Complex Regional Pain Syndrome (CRPS)

CRPS is a chronic pain condition that most often affects one limb usually after an injury. CRPS is believed to be caused by damage to the peripheral and central nervous systems. The central nervous system is composed of the brain and spinal cord, the peripheral nervous system involves nerve signaling from the brain and spinal cord to the rest of the body. It is characterized by prolonged or excessive pain and changes in skin color, temperature and swelling in the affected area.

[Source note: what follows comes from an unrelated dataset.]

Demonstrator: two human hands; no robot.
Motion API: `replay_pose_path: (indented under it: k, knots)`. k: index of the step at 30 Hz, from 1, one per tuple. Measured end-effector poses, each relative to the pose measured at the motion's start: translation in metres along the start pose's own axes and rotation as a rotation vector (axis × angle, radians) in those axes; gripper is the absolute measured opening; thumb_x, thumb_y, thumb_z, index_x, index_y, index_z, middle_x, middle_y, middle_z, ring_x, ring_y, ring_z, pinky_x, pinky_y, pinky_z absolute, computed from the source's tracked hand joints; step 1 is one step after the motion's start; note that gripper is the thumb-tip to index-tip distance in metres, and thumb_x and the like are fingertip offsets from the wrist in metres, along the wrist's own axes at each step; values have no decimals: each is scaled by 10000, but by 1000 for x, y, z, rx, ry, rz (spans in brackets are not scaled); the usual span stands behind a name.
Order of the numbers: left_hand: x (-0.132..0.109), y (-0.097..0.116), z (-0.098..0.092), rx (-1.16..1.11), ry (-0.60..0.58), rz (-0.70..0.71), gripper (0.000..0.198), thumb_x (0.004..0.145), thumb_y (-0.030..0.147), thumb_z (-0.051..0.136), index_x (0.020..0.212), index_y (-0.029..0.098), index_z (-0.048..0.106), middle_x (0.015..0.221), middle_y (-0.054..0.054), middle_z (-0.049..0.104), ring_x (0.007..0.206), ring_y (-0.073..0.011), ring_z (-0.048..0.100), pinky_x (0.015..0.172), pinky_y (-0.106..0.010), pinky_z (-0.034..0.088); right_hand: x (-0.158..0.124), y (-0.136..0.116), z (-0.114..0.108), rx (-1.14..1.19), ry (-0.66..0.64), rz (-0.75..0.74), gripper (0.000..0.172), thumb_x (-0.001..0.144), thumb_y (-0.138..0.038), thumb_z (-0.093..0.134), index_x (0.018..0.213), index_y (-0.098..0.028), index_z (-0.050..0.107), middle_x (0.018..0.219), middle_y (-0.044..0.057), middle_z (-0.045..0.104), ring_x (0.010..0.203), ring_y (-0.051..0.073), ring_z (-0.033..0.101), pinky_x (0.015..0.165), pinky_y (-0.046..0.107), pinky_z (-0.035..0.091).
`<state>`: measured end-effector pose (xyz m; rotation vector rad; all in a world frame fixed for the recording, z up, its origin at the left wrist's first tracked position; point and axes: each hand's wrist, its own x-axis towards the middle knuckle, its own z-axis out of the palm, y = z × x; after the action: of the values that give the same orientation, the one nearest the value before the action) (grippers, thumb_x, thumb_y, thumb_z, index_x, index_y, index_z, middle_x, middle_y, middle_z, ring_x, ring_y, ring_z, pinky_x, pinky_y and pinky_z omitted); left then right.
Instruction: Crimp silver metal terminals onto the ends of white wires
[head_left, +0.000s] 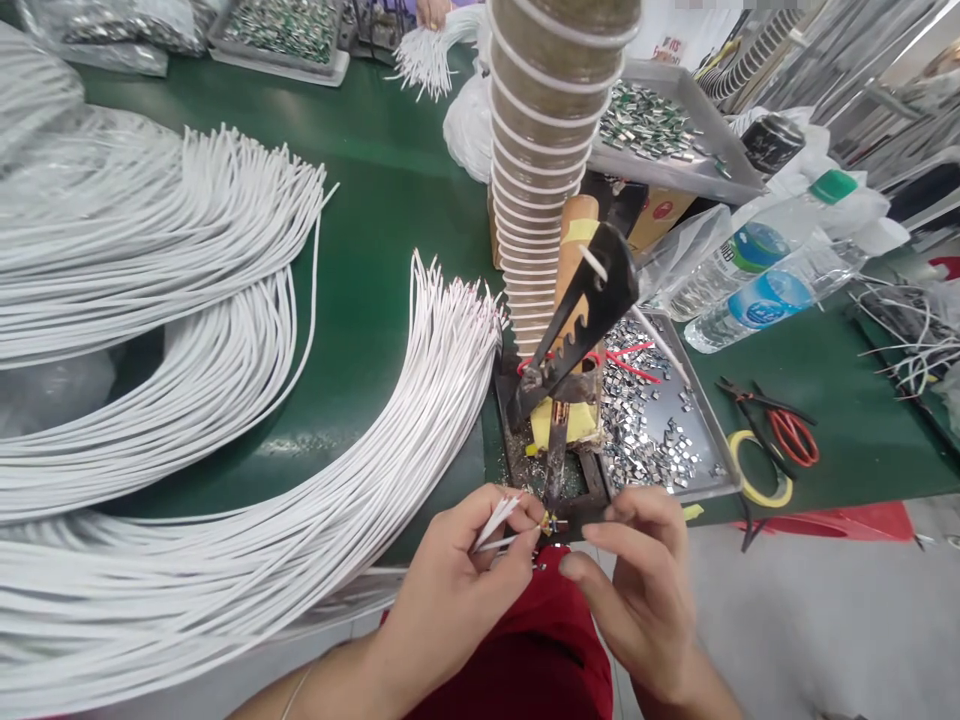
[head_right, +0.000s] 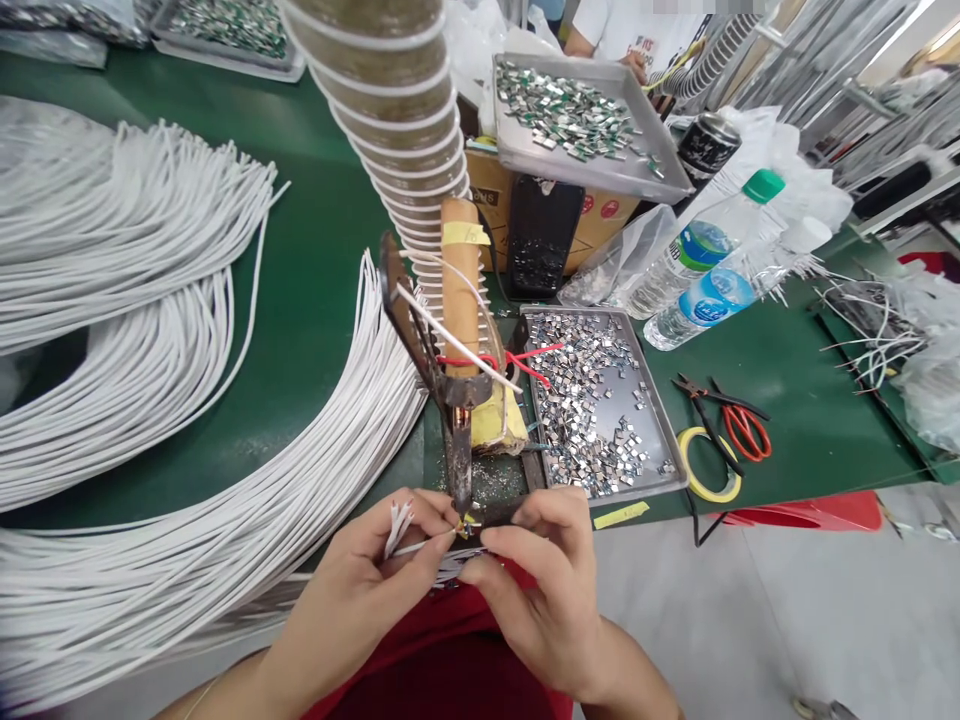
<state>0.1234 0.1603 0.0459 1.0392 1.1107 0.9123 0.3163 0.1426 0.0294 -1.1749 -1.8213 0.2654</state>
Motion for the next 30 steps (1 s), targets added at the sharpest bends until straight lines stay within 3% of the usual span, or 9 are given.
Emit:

​ Individuals without a confirmed nerve injury are classified as having CRPS-I CRPS-II is when there is an associated, confirmed nerve injury. As some research has identified evidence of nerve injury in CRPS-I, it is unclear if this disorders will always be divided into two types. Nonetheless, the treatment is similar. CRPS symptoms vary in severity and duration, although some cases are mild and eventually go away. In more severe cases, individuals may not recover and may have long-term disability. Symptoms of CRPS include:
  • Burning pain
  • Swelling and stiffness in affected joints
  • Motor disability, with decreased ability to move the affected body part
  • Changes in nail and hair growth pattern
  • There may be rapid hair growth or no hair growth.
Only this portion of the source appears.